Exercise aim. From the entries, copy each line that includes "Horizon".

Start of Block

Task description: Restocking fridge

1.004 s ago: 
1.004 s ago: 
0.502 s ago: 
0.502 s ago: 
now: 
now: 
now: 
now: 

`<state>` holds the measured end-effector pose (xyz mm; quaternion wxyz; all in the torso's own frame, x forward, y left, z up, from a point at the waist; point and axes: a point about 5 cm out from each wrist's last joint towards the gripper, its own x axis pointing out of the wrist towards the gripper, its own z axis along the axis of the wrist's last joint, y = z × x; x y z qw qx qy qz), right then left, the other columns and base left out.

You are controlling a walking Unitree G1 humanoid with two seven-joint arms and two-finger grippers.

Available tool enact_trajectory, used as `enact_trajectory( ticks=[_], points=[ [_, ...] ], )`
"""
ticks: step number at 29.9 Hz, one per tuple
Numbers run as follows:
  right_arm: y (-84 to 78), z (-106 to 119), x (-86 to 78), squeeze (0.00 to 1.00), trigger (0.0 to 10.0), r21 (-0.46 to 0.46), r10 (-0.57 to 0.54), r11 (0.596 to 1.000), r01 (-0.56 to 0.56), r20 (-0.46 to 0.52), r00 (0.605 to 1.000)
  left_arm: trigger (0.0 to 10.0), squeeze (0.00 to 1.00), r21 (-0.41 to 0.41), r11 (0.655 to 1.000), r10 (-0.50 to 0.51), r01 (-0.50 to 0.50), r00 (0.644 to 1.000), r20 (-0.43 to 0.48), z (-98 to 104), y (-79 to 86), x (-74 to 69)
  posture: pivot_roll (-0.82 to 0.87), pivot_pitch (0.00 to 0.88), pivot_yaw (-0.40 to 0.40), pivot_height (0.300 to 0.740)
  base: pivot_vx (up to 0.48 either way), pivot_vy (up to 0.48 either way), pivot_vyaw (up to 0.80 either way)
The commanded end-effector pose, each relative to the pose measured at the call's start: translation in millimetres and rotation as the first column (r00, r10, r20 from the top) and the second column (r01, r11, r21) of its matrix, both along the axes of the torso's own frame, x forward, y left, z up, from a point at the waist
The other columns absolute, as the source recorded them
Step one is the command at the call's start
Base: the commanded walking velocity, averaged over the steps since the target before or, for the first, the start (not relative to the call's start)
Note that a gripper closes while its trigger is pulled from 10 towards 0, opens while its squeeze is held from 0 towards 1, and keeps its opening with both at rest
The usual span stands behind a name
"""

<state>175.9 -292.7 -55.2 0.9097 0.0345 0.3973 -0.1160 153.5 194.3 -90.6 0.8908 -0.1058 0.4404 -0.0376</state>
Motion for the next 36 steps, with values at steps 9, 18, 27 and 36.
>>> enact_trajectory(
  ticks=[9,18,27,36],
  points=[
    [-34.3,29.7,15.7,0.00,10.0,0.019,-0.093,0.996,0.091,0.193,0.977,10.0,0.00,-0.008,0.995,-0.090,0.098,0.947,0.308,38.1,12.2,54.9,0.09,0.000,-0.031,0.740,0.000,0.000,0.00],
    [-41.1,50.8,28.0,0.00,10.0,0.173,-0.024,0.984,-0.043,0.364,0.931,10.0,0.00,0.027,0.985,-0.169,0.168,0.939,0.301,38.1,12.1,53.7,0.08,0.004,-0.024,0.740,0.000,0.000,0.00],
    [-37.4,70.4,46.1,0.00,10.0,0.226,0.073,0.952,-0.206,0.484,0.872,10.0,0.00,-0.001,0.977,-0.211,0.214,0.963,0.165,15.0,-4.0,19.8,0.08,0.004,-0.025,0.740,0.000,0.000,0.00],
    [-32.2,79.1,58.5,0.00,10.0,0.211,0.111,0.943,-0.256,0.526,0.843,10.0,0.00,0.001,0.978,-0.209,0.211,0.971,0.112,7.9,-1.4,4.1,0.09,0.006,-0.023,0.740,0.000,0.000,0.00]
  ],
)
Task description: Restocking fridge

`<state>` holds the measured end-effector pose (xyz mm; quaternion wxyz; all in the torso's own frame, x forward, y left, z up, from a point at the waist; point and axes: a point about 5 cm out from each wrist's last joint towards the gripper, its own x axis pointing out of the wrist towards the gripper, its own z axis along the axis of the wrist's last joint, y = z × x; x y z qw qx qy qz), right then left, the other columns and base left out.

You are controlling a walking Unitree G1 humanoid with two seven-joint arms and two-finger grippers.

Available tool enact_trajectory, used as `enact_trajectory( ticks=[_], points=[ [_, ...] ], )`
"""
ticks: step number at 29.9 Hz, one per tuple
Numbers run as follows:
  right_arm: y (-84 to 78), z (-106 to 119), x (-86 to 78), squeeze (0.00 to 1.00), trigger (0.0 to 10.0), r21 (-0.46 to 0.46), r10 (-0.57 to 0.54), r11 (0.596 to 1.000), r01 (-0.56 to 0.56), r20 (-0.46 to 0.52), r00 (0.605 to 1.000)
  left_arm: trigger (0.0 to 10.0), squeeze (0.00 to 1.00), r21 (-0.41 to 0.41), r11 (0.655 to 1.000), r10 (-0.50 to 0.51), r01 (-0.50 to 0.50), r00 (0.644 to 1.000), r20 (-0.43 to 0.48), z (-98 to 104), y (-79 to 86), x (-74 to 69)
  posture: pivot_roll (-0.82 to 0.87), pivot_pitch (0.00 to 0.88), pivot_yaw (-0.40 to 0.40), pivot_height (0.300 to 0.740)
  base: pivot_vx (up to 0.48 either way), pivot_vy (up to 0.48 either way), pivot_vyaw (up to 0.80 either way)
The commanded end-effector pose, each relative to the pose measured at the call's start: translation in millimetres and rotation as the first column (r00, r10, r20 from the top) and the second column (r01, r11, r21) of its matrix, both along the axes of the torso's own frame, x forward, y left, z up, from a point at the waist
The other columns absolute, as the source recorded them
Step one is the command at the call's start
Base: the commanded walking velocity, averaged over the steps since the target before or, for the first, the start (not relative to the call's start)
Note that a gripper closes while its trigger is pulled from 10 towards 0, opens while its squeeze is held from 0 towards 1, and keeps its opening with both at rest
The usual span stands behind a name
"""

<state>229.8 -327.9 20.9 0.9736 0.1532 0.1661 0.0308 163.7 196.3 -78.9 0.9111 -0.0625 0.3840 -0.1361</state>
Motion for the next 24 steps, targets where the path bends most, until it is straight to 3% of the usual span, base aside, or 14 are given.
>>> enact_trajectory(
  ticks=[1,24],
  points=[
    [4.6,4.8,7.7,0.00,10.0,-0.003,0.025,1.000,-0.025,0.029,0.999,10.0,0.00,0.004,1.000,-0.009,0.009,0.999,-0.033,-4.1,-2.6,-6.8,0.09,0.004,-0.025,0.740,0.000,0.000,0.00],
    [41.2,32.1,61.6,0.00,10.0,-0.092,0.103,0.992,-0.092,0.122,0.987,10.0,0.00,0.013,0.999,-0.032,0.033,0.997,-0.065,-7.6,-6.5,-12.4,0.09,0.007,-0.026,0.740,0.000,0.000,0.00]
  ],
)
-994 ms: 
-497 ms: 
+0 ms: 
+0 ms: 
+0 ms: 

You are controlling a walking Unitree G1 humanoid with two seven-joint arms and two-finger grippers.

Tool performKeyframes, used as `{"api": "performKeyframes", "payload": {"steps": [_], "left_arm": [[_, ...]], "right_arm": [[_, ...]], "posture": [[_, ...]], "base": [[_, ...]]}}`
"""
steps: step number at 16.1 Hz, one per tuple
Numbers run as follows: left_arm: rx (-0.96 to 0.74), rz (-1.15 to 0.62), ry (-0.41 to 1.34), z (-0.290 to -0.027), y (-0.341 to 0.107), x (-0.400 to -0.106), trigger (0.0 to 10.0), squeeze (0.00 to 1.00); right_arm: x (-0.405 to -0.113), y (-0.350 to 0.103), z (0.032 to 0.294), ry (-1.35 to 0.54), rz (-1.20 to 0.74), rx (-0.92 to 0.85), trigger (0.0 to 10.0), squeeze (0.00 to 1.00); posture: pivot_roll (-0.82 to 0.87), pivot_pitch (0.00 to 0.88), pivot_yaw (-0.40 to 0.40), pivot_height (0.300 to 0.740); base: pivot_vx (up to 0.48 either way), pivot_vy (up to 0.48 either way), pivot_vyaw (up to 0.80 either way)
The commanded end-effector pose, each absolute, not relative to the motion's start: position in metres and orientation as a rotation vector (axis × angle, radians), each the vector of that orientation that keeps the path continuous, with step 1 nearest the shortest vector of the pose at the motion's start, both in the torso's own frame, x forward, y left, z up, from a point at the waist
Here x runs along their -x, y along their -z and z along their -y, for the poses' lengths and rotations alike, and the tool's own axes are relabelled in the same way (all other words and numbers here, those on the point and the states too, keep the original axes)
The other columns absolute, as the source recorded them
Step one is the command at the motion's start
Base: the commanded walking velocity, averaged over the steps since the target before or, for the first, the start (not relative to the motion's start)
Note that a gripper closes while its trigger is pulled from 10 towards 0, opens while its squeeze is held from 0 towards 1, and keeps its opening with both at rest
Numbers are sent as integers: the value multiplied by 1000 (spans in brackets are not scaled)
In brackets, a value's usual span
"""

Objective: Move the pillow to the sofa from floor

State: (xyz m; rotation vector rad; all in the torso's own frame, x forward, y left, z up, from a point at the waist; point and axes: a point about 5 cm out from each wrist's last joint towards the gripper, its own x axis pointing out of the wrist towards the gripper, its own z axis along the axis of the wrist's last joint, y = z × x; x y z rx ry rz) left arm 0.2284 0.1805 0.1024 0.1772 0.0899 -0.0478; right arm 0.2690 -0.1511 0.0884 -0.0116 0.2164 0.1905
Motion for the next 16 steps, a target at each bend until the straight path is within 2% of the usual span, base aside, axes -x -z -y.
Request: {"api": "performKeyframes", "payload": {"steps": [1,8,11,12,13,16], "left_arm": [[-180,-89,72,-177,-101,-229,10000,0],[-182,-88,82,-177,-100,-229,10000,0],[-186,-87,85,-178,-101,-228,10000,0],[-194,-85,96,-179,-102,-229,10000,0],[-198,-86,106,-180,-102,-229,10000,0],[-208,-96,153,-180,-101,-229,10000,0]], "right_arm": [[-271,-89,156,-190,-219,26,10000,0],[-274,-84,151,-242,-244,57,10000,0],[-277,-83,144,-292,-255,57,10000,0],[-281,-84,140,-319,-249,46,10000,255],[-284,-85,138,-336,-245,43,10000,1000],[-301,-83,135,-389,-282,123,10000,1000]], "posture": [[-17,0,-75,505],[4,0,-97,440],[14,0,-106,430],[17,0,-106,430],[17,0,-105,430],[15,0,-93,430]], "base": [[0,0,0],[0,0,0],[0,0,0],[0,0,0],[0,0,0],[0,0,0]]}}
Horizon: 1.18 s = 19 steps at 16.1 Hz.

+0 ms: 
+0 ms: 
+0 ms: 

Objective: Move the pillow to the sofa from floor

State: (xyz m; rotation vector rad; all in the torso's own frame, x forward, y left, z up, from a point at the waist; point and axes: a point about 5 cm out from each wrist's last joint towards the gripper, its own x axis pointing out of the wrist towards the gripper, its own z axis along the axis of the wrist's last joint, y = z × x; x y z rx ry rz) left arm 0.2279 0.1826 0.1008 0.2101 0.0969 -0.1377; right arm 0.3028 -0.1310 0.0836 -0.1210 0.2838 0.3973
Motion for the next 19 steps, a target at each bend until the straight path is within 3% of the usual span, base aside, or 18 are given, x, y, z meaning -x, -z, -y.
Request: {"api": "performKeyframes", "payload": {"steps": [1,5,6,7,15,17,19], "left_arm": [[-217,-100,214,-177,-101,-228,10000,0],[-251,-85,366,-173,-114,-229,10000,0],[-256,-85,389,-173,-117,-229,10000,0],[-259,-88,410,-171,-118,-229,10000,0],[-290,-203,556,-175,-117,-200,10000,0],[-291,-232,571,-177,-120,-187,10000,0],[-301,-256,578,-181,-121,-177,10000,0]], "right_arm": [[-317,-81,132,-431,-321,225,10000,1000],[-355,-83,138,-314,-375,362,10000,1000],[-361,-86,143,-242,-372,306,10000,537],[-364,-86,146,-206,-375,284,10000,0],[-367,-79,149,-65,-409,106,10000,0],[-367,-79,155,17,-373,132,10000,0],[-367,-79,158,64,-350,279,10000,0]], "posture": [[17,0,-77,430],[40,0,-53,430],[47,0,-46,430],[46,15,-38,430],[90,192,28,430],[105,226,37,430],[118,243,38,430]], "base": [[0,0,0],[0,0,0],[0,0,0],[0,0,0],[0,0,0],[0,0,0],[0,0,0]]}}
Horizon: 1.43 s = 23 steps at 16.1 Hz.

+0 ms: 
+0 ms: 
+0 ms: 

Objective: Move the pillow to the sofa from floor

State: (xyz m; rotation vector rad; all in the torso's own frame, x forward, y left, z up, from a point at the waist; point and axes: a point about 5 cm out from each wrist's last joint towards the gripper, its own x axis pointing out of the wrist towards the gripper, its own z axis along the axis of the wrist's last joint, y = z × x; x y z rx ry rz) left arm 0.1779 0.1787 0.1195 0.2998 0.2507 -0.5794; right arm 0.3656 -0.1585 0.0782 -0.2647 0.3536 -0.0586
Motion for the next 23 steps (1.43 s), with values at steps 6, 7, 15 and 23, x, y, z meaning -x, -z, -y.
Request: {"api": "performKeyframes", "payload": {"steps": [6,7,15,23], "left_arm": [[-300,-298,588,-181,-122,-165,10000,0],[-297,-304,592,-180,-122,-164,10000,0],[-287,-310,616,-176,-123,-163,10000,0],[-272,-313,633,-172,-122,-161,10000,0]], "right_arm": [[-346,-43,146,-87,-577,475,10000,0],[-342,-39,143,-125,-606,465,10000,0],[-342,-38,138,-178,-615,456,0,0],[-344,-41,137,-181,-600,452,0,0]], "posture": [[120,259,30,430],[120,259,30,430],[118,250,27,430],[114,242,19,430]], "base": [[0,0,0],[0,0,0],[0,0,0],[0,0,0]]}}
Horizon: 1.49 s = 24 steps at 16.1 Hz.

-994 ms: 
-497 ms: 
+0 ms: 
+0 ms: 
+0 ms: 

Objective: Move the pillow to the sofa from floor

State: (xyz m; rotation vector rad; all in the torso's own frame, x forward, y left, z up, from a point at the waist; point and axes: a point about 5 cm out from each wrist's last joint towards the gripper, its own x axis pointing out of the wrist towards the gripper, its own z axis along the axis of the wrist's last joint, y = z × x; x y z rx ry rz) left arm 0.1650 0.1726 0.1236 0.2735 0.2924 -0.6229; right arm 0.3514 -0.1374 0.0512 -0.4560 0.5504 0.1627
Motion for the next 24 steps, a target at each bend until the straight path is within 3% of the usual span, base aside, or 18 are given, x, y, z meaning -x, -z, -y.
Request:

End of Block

Result.
Horizon: 1.18 s = 19 steps at 16.1 Hz.
Horizon: 1.43 s = 23 steps at 16.1 Hz.
Horizon: 1.49 s = 24 steps at 16.1 Hz.

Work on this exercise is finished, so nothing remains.